Alexander Forbes said the average claim for drivers in this age category in the 2017 financial year was R40,976, up from R36,055 in 2016. The average claim amounts among young drivers showed cabriolets have the highest average claim amounts, followed by coupes, SUV's, hatchbacks, and sedans.

The top three had averages of between R50,000 and R70,000 per claim, with hatchbacks and sedans averaging R37,000 per claim. Colin Mchunu, senior manager at Alexander Forbes Insurance, said 87 percent of youth-driven vehicles were insured on policies where the main policyholders were older than 32 years of age.

"We recommend that parents arrange for their children to rather take out their own insurance cover as soon as they acquire their first vehicle," Mchunu said.

"Even though this can cost more to start, the benefits are that the young driver builds their own safe driving history sooner and accidents would not be on the parent’s record." Mchunu said insurance companies generally classified young drivers as high-risk due to their lack of motoring experience. On average under 25's pay about 30 percent more than drivers over the age of 25.


"Because youth are more likely to have an accident in the first year after getting their driver's licence than at any other time in their motoring career, this results in this category being charged higher premiums.

"The likelihood of a young, relatively inexperienced driver being involved in accidents is high owing to among other factors, driving at higher than the regulated speed limit and risky driving behaviour."

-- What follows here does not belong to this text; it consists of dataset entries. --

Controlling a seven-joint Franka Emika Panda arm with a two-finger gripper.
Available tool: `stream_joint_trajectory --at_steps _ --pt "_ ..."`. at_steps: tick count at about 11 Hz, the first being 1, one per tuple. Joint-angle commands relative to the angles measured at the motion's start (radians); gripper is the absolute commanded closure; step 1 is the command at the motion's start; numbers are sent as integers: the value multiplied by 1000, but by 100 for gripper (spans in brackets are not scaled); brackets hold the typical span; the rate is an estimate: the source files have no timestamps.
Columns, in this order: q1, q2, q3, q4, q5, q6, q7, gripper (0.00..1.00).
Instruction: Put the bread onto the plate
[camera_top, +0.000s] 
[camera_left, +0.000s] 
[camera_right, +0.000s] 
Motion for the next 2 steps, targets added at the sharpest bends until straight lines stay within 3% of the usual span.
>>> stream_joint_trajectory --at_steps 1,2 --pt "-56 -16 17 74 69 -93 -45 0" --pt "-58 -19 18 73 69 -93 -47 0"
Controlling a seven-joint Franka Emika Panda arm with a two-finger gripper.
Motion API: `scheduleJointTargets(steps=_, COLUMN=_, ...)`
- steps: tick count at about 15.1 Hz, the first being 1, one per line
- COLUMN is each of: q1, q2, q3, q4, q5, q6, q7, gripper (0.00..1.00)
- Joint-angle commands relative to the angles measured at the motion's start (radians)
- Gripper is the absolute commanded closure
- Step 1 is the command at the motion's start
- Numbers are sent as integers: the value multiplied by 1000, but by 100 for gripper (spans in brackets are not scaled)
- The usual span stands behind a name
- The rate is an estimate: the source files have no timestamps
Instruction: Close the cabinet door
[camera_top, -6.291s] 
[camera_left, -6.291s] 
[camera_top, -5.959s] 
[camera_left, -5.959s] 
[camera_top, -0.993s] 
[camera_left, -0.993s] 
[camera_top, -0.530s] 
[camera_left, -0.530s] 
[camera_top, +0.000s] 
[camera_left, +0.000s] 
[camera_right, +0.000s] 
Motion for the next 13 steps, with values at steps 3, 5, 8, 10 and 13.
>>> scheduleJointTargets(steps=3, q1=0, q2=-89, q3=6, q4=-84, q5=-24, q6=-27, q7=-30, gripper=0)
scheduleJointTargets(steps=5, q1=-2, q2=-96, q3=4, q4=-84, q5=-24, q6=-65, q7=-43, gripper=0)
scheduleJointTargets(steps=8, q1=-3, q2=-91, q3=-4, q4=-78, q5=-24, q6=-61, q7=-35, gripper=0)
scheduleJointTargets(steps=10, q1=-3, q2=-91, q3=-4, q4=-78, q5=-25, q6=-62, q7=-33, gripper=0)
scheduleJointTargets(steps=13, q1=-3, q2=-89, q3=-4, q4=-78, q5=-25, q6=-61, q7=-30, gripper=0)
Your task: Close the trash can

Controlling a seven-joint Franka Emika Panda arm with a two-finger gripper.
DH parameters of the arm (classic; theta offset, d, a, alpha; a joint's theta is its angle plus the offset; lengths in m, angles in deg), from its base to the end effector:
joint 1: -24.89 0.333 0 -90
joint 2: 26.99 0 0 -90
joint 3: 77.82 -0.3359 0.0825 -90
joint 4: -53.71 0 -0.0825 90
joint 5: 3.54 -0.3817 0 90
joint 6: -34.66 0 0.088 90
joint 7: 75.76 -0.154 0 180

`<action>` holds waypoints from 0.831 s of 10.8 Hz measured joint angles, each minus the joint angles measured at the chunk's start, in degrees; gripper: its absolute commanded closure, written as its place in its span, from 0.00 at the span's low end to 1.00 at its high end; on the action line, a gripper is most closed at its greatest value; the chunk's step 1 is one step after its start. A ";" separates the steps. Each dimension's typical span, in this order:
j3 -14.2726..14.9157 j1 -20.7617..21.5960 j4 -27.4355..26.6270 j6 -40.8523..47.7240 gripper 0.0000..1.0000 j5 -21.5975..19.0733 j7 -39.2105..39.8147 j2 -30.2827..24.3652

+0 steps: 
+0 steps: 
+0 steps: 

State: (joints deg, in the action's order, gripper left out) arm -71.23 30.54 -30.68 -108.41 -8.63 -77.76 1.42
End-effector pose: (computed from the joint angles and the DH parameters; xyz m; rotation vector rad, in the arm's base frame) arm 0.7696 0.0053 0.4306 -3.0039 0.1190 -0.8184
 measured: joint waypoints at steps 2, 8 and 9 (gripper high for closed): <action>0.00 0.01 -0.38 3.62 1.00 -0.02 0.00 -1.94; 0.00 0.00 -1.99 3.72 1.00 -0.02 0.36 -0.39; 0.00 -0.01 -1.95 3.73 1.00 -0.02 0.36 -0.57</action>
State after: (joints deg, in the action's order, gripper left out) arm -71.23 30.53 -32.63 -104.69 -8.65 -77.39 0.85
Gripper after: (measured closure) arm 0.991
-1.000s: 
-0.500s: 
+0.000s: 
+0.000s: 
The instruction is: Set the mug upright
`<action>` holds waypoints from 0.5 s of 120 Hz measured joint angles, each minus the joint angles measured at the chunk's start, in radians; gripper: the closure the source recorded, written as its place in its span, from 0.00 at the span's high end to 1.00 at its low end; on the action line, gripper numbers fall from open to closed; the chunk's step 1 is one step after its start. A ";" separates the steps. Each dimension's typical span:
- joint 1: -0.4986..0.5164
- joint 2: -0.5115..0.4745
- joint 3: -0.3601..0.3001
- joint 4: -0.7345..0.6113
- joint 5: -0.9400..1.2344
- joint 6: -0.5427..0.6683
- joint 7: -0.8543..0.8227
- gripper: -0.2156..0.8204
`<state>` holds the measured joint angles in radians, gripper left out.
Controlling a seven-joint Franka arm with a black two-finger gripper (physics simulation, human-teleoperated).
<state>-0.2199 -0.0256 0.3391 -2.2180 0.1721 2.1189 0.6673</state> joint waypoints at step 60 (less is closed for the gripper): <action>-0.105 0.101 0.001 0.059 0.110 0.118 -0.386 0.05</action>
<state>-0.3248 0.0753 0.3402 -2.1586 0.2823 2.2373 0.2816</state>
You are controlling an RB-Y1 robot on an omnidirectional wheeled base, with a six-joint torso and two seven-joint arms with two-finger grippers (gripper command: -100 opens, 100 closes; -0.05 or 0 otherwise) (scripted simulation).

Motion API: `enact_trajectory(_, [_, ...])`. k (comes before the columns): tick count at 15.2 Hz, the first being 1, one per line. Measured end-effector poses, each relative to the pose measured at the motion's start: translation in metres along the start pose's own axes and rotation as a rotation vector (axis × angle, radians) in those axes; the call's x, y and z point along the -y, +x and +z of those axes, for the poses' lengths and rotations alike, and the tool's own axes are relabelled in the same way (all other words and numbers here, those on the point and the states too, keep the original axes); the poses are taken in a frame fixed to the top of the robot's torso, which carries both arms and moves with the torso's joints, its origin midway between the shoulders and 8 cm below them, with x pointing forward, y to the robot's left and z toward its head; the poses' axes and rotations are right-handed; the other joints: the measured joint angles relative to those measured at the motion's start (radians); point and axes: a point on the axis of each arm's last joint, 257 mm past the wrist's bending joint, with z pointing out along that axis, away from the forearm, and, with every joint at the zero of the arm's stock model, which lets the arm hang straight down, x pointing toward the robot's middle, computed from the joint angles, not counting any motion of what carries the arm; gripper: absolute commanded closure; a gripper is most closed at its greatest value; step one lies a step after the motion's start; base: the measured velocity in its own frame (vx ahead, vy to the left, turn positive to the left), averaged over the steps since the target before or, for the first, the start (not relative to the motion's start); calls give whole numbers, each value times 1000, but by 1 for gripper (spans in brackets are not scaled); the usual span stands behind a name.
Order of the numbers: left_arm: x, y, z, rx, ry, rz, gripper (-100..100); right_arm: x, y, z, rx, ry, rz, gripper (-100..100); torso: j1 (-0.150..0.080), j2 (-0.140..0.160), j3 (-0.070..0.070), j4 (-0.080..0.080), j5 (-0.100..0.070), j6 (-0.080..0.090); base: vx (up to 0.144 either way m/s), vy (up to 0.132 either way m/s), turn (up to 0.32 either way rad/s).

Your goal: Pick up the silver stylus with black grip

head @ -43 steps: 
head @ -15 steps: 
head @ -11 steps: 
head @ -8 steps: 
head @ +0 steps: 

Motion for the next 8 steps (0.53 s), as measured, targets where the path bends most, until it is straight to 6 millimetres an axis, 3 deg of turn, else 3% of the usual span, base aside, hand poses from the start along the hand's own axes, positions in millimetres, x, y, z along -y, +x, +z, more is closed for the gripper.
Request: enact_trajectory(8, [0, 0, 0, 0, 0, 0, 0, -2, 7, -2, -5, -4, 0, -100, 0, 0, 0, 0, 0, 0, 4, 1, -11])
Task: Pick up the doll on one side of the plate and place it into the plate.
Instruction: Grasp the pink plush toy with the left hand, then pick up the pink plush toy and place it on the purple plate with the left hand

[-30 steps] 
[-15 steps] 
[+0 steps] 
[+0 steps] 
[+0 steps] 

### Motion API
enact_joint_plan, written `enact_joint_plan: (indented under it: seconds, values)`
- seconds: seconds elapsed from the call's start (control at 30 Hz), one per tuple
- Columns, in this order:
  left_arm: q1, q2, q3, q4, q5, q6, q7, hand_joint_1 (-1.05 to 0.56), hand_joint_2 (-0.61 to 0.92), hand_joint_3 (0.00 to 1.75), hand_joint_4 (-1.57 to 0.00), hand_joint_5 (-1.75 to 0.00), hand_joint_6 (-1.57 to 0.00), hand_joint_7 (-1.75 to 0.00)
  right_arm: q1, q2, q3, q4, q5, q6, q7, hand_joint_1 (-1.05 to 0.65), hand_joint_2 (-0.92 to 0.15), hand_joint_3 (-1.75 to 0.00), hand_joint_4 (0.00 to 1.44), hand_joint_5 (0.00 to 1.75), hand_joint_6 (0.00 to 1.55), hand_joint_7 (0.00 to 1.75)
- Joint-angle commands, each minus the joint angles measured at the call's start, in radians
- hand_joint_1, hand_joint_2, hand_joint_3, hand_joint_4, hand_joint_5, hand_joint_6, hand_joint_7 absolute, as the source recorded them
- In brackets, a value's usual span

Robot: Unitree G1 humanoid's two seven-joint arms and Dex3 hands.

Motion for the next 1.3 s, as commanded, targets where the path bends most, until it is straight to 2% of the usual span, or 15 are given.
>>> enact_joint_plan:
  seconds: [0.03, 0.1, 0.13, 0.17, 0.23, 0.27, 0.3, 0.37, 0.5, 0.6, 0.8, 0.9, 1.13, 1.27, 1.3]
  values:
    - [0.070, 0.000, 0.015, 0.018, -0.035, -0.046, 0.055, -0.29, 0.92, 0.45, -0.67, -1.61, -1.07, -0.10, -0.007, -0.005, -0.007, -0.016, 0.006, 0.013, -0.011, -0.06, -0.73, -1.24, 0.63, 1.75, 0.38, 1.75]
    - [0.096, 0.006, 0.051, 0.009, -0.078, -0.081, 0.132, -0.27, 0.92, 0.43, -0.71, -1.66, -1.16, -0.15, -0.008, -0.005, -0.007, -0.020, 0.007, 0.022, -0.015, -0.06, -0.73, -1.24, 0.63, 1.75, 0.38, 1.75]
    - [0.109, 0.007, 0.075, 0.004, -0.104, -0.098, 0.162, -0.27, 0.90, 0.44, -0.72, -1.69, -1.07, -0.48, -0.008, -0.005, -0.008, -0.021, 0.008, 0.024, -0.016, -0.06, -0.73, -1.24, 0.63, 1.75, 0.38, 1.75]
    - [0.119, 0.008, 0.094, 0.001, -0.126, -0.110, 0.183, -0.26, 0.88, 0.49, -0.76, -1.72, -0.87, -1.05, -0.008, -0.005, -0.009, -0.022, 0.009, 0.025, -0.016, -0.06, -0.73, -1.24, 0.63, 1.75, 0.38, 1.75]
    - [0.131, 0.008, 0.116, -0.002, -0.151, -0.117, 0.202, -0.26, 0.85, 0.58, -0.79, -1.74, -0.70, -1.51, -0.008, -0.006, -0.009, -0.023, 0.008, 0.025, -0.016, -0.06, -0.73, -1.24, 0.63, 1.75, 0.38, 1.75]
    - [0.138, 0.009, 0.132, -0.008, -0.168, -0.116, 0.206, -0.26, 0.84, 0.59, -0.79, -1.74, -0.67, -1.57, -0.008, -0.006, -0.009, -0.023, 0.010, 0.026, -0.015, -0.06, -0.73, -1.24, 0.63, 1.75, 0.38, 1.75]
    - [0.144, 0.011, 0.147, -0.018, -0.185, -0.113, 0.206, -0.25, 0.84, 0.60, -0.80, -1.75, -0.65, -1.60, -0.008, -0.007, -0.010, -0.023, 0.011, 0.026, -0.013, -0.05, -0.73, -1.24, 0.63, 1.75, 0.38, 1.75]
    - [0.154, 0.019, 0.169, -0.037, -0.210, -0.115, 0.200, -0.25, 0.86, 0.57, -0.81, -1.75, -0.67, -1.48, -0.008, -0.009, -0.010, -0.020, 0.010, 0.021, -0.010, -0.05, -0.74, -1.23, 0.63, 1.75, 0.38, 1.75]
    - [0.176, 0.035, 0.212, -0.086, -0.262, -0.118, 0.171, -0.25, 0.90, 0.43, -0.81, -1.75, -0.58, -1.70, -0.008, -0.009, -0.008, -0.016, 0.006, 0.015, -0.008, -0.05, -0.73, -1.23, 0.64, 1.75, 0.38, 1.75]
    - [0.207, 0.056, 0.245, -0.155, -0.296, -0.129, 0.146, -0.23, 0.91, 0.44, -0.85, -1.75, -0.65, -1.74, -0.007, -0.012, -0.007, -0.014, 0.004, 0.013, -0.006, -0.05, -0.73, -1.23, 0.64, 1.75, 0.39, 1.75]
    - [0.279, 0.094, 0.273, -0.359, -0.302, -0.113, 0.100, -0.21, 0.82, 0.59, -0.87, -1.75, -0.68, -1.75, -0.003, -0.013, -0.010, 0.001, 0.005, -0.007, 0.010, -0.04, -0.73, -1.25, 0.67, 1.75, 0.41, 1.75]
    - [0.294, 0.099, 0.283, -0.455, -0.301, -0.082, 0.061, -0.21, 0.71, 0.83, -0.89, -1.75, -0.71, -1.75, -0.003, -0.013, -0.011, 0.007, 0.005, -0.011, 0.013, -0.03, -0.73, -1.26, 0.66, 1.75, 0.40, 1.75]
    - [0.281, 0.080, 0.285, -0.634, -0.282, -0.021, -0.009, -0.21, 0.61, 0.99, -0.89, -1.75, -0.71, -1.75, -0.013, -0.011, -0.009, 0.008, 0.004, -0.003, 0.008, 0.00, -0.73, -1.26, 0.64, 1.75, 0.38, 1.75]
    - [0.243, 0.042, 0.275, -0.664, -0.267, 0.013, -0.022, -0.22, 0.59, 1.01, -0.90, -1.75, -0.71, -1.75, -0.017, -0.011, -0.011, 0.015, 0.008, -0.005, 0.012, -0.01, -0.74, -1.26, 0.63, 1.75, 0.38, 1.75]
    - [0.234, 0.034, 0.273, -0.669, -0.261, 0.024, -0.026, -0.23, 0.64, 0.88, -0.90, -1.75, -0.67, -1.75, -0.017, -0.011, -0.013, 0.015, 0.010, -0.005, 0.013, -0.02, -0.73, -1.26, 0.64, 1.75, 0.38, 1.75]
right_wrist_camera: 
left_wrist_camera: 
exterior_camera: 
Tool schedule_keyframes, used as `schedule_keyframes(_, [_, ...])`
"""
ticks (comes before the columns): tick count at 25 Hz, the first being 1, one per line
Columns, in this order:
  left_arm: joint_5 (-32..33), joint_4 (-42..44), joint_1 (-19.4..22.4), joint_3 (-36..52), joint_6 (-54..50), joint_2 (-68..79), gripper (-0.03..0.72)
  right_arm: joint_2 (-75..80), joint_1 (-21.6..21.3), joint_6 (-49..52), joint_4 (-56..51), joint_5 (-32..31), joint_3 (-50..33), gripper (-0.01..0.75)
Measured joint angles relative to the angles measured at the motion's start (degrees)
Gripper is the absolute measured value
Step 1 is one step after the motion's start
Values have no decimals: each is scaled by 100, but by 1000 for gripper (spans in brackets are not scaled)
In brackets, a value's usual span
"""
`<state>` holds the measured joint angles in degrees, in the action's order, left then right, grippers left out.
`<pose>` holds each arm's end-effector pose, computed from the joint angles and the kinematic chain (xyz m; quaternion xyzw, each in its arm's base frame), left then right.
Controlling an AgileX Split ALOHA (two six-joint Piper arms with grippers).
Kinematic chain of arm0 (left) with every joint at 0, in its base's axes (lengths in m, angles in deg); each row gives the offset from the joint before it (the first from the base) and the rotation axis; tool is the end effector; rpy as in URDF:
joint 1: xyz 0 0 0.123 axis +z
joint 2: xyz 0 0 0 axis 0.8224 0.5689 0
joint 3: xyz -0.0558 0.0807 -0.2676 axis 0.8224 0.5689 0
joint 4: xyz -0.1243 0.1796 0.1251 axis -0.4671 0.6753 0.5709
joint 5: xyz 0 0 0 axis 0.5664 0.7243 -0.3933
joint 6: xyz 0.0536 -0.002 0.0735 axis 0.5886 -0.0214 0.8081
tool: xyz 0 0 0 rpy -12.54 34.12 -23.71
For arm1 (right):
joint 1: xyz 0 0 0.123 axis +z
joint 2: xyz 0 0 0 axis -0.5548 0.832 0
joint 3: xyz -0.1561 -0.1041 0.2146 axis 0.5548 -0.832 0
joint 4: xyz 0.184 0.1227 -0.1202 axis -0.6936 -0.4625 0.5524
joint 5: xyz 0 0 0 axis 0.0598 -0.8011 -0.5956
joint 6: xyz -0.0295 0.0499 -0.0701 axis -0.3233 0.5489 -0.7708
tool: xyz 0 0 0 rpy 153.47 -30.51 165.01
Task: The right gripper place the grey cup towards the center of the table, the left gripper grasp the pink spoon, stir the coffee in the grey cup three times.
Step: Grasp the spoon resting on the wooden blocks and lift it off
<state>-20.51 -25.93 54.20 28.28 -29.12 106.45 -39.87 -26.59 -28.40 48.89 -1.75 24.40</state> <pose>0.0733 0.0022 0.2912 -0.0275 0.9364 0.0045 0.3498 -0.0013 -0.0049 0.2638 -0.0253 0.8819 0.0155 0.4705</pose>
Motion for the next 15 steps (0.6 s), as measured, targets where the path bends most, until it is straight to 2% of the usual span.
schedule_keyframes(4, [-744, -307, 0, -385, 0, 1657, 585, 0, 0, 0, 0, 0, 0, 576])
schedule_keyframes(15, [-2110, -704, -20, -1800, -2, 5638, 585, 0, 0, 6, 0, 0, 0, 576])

Mchunu suggested that for the youth to reduce car insurance premiums they need to, among others, drive a vehicle with a small engine, upgrade safety features, limit their mileage, install a tracking device for stolen recovery purposes, and build up a good claims track record. Don't "pimp" your car as aftermarket changes to the engine or body can end up costing you, Mchunu said.

"In addition, another good way to keep risk down is to enhance the security features of your car, and consider taking defensive driving courses."